» HOW TO COMPLETE THIS TASK: Quote word for word the lines below, beginning with the first and ending with the one that has "hair**, that would". Drop the pictures.

» DATA RECORDS:
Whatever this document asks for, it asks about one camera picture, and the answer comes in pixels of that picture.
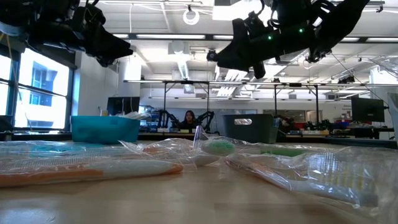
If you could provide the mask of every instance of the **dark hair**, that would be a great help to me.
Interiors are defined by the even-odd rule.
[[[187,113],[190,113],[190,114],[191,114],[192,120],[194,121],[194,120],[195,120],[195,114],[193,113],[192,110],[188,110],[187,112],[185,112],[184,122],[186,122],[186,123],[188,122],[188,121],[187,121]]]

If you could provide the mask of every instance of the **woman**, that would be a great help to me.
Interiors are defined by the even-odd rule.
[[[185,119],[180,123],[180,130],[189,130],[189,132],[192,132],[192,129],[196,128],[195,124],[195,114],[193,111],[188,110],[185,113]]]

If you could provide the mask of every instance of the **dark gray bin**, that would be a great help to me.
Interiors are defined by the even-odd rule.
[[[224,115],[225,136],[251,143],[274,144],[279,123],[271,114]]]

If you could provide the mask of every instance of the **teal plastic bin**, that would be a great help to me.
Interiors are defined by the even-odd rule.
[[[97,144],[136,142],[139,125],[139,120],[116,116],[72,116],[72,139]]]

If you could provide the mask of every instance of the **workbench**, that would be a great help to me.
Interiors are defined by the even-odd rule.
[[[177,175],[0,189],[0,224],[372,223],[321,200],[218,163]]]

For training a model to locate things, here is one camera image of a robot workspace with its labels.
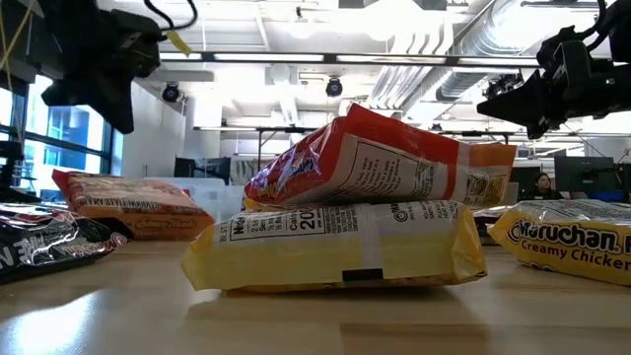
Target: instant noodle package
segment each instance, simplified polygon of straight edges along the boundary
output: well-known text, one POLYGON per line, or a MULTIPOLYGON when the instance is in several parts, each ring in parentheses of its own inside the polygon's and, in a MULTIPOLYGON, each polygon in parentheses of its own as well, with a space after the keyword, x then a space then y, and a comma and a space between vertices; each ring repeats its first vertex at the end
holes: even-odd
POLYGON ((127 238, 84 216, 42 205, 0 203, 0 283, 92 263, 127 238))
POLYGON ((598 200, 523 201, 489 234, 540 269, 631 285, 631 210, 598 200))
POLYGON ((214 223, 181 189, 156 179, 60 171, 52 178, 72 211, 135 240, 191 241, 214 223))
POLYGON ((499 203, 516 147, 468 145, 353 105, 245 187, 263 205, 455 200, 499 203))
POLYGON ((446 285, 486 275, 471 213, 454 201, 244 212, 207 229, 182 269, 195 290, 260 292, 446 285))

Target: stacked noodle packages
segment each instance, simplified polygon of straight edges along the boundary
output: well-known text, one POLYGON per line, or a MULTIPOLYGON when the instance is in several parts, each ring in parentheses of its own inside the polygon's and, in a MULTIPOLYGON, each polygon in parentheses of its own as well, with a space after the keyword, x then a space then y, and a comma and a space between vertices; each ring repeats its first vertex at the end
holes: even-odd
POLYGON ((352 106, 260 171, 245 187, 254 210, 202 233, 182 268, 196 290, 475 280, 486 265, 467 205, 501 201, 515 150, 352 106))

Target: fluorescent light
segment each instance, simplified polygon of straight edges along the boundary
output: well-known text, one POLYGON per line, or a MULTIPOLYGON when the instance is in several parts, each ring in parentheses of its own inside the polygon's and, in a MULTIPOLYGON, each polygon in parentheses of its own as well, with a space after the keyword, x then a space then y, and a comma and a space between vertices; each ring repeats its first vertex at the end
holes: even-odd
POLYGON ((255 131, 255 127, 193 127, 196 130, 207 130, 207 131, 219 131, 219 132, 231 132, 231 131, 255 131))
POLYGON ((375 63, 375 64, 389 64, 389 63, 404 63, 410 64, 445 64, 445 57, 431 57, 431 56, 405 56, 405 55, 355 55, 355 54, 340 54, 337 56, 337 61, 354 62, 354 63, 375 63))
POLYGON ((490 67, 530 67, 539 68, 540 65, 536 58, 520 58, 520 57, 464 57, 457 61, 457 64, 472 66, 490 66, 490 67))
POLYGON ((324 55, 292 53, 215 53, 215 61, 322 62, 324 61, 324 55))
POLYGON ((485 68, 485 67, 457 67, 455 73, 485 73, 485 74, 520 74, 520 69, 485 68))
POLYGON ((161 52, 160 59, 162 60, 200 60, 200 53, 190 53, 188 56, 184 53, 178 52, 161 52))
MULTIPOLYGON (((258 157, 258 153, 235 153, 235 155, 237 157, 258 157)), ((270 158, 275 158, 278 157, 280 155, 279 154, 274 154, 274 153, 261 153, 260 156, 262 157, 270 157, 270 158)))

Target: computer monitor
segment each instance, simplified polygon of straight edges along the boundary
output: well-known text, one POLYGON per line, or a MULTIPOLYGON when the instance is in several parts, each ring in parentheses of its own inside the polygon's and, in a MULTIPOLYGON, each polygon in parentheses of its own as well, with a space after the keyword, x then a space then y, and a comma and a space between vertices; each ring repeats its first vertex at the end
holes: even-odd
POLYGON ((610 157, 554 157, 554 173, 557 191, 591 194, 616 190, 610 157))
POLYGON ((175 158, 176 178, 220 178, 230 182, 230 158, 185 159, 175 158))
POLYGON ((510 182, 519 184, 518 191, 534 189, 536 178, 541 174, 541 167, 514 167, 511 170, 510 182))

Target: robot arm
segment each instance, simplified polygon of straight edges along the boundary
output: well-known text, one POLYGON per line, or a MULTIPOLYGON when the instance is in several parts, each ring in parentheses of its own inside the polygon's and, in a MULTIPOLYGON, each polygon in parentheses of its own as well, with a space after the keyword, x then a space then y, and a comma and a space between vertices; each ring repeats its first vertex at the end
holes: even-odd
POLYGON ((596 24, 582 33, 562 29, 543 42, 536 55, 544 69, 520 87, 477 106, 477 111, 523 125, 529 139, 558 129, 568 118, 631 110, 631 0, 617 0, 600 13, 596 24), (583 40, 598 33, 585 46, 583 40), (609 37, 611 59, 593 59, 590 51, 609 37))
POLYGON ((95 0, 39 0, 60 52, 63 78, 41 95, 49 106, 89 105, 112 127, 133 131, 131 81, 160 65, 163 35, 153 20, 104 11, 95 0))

» TASK ANSWER:
Whatever this document asks for, it asks about one camera picture, and the answer comes in pixels of that picture.
If you could provide the mask of every instance of the **dark hair**, that would be a great help to me.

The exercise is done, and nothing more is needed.